[osis-users] Validation related OSIS questions

Markku Pihlaja markku.pihlaja at sempre.fi
Wed Nov 14 03:40:14 MST 2012

Thanks Peter,

I guess I need to enlighten you on the goals of our project a bit.

But since this is a rather lengthy explanation, I'll just mention to those
who read my original questions that two questions still remain relevant:


1) Is it possible to declare new custon attributes to tags, such as
<verse osisID="Gen.3.8"  sID="Gen.3.8" *x-FI_ID*="1. Moos. 3:8" />
and how do I do that, if it is possible?

2) Is this ok for encoding the same special character for different usages:
<milestone type="x-punctuation-dash" marker="mdash" />
<milestone type="x-range-dash" marker="mdash" />


And now to the explanation.

We are not creating a file solely for use for programmers to produce
different electronic applications of the Bible. Actually, that might not
even be our primary goal. Or well, it is one of two.
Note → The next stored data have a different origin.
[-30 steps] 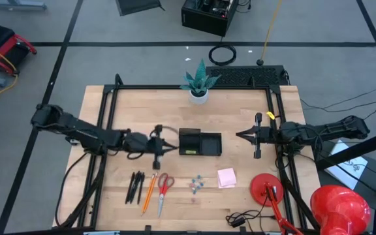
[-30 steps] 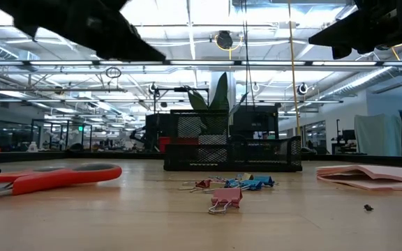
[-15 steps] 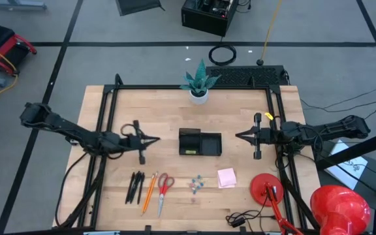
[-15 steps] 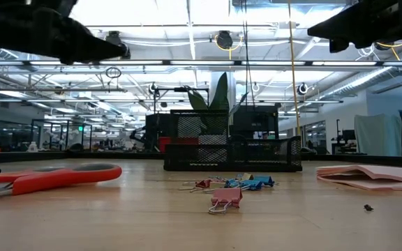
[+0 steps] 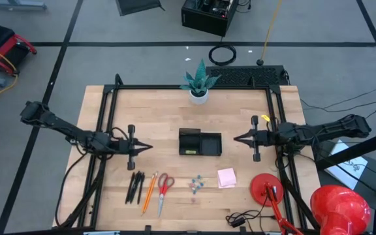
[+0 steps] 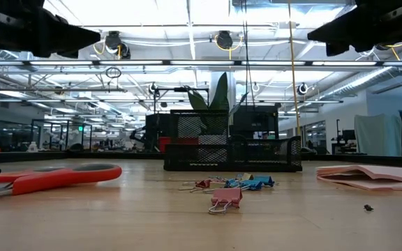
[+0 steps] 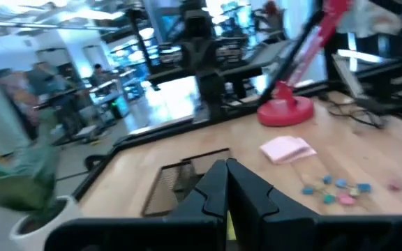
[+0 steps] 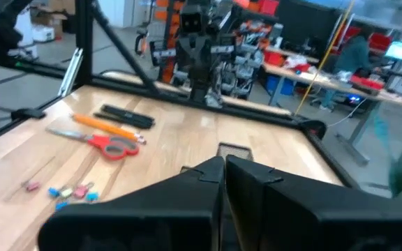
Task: Pick and place office supplies into organizer
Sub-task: Put the pink sticky notes into the desk organizer
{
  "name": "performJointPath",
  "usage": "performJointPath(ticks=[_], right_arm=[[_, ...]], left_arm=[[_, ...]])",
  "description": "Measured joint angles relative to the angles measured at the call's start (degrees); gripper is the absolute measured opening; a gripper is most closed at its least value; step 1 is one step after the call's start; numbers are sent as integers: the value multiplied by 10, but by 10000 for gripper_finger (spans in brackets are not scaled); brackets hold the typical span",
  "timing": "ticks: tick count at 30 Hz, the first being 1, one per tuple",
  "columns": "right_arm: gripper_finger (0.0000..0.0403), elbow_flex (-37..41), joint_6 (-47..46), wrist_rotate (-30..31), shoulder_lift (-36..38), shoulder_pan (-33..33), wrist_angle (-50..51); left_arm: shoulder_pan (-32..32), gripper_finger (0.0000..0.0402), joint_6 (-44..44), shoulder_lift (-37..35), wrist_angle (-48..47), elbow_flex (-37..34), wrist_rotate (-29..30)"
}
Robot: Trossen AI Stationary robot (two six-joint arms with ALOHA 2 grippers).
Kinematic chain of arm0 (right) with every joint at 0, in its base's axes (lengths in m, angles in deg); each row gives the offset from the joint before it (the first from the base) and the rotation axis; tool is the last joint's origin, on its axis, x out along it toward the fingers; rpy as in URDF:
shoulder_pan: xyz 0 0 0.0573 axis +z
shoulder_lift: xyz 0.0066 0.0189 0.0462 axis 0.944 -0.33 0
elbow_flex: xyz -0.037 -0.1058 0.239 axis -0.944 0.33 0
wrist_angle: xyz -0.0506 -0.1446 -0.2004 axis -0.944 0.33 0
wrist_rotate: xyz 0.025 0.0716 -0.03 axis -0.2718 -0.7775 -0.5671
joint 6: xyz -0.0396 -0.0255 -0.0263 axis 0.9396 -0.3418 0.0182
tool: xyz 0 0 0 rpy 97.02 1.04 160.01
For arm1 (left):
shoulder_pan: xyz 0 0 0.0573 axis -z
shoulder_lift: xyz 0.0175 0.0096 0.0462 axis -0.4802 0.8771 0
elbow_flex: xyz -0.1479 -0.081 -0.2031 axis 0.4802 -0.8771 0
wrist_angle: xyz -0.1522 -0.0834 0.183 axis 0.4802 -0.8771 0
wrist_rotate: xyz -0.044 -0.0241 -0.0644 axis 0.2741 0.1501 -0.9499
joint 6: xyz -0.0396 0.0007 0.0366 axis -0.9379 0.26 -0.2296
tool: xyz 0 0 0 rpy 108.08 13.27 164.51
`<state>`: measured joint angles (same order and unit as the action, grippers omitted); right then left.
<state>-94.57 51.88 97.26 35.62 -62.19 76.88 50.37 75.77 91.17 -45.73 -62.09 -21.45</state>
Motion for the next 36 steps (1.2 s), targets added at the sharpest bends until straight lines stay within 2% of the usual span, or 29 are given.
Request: performJointPath(ticks=[7, 13, 19, 24, 30, 36], right_arm=[[9, 0, -40, -110, -50, 1, -18], [31, 0, -112, -112, -104, 29, -77], [97, -5, -113, -42, -150, 92, -125], [169, -64, -88, -37, -194, 157, -171], [238, -135, -21, 46, -272, 230, -123], [262, -204, -41, 125, -338, 269, -53]], left_arm=[[0, 14, 9, 4, 0, 0, 0], [0, 15, 9, 4, 1, 0, 2], [0, 15, 2, 4, 1, 0, 2], [0, 15, 12, 4, 5, 0, 3], [-12, 15, 11, 4, 9, 0, 3], [-18, 15, -3, 4, 9, 0, 3]])
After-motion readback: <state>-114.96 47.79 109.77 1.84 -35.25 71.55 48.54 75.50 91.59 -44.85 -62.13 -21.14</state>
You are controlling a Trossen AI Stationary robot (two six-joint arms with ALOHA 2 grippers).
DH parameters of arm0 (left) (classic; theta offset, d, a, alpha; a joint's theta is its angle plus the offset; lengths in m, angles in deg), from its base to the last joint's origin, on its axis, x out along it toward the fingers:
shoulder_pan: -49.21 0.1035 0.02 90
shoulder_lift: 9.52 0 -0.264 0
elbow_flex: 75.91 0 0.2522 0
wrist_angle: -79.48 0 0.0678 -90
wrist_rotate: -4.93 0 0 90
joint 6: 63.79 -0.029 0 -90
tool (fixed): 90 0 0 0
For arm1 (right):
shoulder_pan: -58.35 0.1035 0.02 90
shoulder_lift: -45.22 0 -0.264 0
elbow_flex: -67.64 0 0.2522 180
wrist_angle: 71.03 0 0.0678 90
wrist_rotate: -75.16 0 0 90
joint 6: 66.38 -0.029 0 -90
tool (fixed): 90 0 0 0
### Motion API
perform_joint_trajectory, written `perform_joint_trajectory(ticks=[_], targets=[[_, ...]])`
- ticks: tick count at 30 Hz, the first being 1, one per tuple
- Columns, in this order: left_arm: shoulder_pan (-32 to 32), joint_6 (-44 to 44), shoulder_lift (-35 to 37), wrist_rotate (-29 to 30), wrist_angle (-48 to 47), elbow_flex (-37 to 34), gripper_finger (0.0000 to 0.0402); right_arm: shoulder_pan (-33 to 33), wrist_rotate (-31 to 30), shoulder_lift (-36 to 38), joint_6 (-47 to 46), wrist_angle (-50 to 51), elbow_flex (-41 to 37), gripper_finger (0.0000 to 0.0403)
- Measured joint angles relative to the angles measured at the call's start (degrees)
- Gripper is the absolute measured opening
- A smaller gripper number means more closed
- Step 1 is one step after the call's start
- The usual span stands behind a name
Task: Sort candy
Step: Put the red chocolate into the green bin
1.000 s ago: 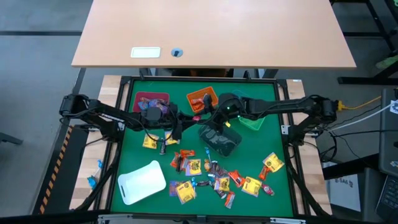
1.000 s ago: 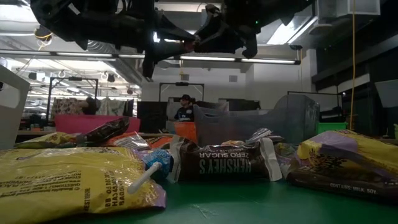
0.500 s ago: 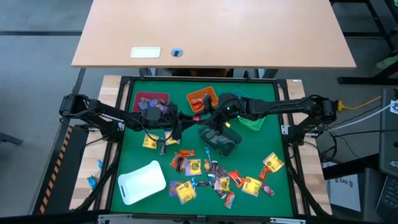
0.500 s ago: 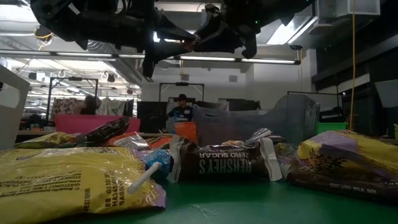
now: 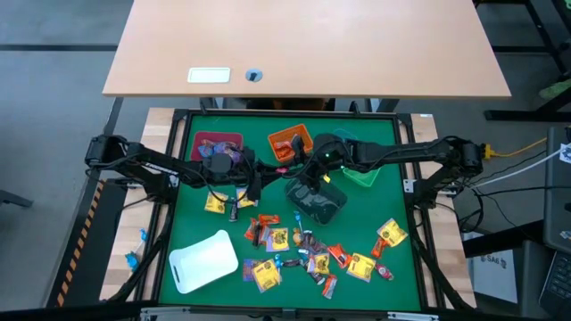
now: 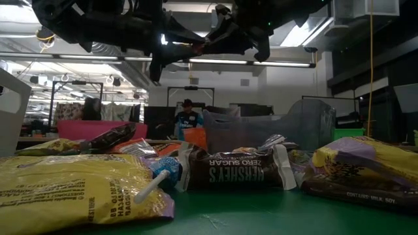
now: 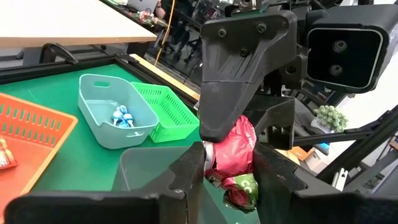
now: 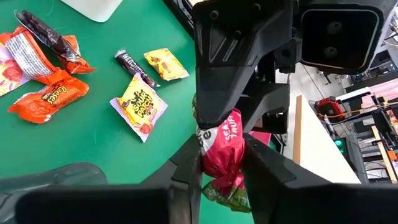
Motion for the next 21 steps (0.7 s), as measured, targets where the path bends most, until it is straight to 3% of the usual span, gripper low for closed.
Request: perform_joint_trajectory(ticks=[9,14,21], targets=[[0.0,0.0,0.0,0.3,-0.3,0.0,0.0167,0.0,-0.4,0.0,0.0,2.8,0.0,0.0095],[0.0,-0.1,0.0,0.4,-0.3,0.0,0.0191,0.0,-6.5,2.3,-0.1,8.4,0.0,0.0095],[0.0,-0.1,0.0,0.3,-1.6,0.0,0.0191,0.0,-15.8,9.3,-3.1,25.6,0.0,0.0096]])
The main point of this
project is to update the official source version of the current official
Finnish translation of the Bible, which was made in 1992. The source files
are word processor files also from that time and in need of technical

In addition to just updating the file format, we naturally also want to
supply structural info about the contents instead of the more formatting
oriented info in the old versions.

There are two different main target groups for this source file. Those
interested in electronic applications are one - a growing one, admittedly.
But we also want to serve the more traditional target group: book
publishers. This is why our goal is not to produce highly optimized XML
code but rather consider also "readability" and "usability" of the code.
Those words are in quotation marks because we're not talking in purely
human reading. But we admit that the technical facilities of book
publishers might not always be perfect, and in particular using some
external library or coding in general might be quite an effort for some of
them. So the processing might be half-human - that means for example using
search & replace operations to produce the desired formatting for a printed

Including the Finnish abbreviation in every single verse might be an
overkill, I admit. The abbreviation seldom gets printed into every verse.
Usually not into every chapter, either. But for those cases when they do,
we want to supply - as an alternative - something easier than code
libraries and lookup tables. The extra x-FI-ID attribute would enable
relatively simple search & replace operations to reach the goal. I also
believe it might make things easier for the programmer as well.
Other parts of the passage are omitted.